Department of Pediatrics, Emory University School of Medicine , Atlanta, Georgia.
Wallace H. Coulter Department of Biomedical Engineering, Georgia Institute of Technology and Emory University , Atlanta, Georgia.
Am J Physiol Heart Circ Physiol. 2019 Jul 1;317(7):H13-H25. doi: 10.1152/ajpheart.00161.2019. Epub 2019 Mar 29.
Engineered cardiac tissue and cardiomyocyte cell cultures offer wide opportunities for improved therapeutic intervention and laboratory heart models. Electrical field excitation is a common intervention in the production of engineered tissue and the investigation of the electrical properties of in vitro cell cultures. In this work, we use strength-duration relationships to investigate systematically factors influencing electrical excitability of two- (2D) and three-dimensional (3D) neonatal rat ventricular myocyte cultures. We find that the strength of the voltage pulse is negatively correlated with the threshold duration, as predicted by the Lapicque-Hill equation, and show that higher pacing frequencies require higher thresholds to capture paced cultures. We also study the impact of properties intrinsic to the 2D and 3D cultures on strength-duration relationships. We show that a smaller culture dimension, perpendicular anisotropic culture orientation with respect to electrical field, higher proportion of added fibroblasts, and TBX18-induced pacemaker reprogramming independently result in higher stimulation thresholds. These properties reflect the characteristics of the well-insulated endogenous pacemaking tissue in the heart (sinoatrial node) and should guide the engineering of biological pacemakers for improved outcomes. Gaps exist in the availability of in vitro functional assessment tools that can emulate the integration of regenerative cells and tissues to the host myocardium. We use strength-duration relationships of electrically stimulated two- and three-dimensional myocardial constructs to study the effects of pacing frequency, culture dimensions, anisotropic cell alignment, fibroblast content, and pacemaker phenotype on electrical excitability. Our study delivers electrical strength-duration as a quantifiable parameter to evaluate design parameters of engineered cardiac tissue constructs.

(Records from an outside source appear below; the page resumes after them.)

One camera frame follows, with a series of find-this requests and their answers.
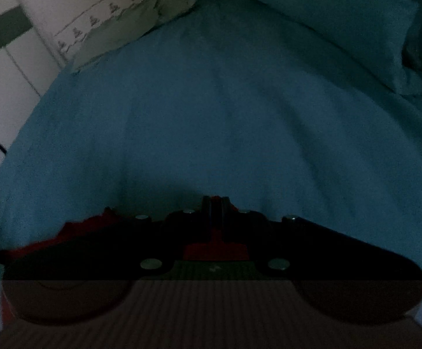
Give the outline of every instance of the blue comforter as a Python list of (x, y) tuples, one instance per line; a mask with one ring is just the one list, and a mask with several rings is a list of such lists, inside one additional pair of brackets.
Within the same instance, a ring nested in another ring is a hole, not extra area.
[(314, 31), (221, 0), (69, 69), (0, 168), (0, 249), (106, 206), (161, 219), (208, 194), (422, 267), (422, 100)]

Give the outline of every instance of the white wall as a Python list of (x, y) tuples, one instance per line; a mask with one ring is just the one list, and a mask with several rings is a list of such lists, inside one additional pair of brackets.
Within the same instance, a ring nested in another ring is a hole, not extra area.
[[(18, 6), (0, 0), (0, 14)], [(60, 71), (35, 29), (0, 49), (0, 143), (8, 149)], [(0, 151), (0, 164), (4, 154)]]

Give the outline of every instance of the blue pillow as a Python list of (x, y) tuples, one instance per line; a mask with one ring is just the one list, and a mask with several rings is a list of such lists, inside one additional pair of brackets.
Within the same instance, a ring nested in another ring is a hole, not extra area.
[(347, 51), (399, 94), (422, 93), (422, 77), (401, 53), (416, 0), (260, 0)]

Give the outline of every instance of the striped surface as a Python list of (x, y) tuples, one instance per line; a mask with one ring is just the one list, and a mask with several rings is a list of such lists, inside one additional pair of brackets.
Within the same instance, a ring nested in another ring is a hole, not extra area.
[(0, 49), (32, 27), (21, 6), (0, 14)]
[(148, 281), (264, 281), (253, 261), (175, 261), (167, 273), (143, 277)]
[(337, 322), (289, 281), (138, 281), (119, 306), (63, 327), (15, 320), (0, 348), (420, 348), (411, 318), (381, 326)]

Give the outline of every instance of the blue bedsheet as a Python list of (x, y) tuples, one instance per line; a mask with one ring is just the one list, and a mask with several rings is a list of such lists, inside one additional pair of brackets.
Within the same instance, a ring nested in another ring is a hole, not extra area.
[(254, 0), (200, 7), (59, 75), (0, 168), (0, 249), (204, 194), (422, 267), (422, 101)]

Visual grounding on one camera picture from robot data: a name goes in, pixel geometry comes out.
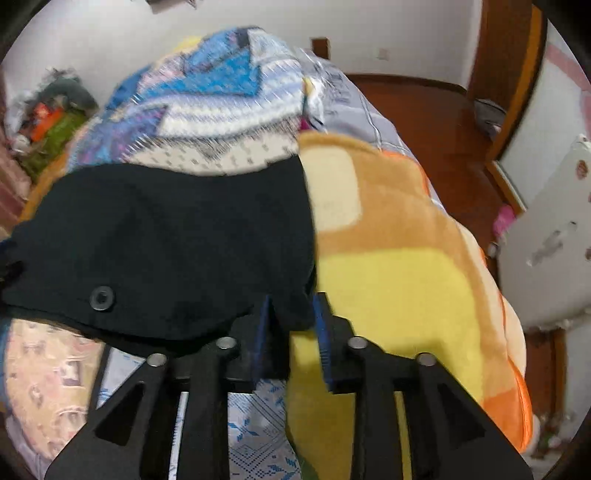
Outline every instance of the orange object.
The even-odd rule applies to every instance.
[[[43,197],[49,193],[51,187],[55,182],[62,178],[66,172],[66,164],[68,162],[68,149],[51,162],[41,176],[37,180],[37,184],[29,192],[29,198],[21,212],[19,222],[26,222],[35,216],[35,212],[39,207]]]
[[[43,139],[47,131],[56,123],[58,123],[61,117],[64,116],[64,113],[65,112],[63,108],[58,108],[49,115],[47,115],[45,118],[41,119],[37,126],[31,132],[31,141],[35,143]]]

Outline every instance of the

工程化心脏组织和心肌细胞培养为改善治疗干预和实验室心脏模型提供了广泛的机会。电场激发是工程化组织生产和体外细胞培养电特性研究中常用的干预手段。在这项工作中,我们使用强度-持续时间关系系统地研究了影响两种(2D)和三维(3D)新生大鼠心室肌细胞培养物电兴奋性的因素。我们发现,电压脉冲的强度与阈值持续时间呈负相关,这与 Lapicque-Hill 方程的预测一致,并表明更高的起搏频率需要更高的阈值来捕获起搏培养物。我们还研究了 2D 和 3D 培养物固有特性对强度-持续时间关系的影响。我们表明,较小的培养物尺寸、相对于电场的垂直各向异性培养方向、更高比例的添加成纤维细胞以及 TBX18 诱导的起搏器重编程独立导致更高的刺激阈值。这些特性反映了心脏(窦房结)中具有良好绝缘的内源性起搏组织的特征,应指导生物起搏器的工程设计以获得更好的结果。 目前缺乏能够模拟再生细胞和组织与宿主心肌整合的体外功能评估工具。我们使用电刺激的 2D 和 3D 心肌构建体的强度-持续时间关系来研究起搏频率、培养物尺寸、各向异性细胞排列、成纤维细胞含量和起搏器表型对电兴奋性的影响。我们的研究提供了电强度-持续时间作为可量化的参数来评估工程化心脏组织构建体的设计参数。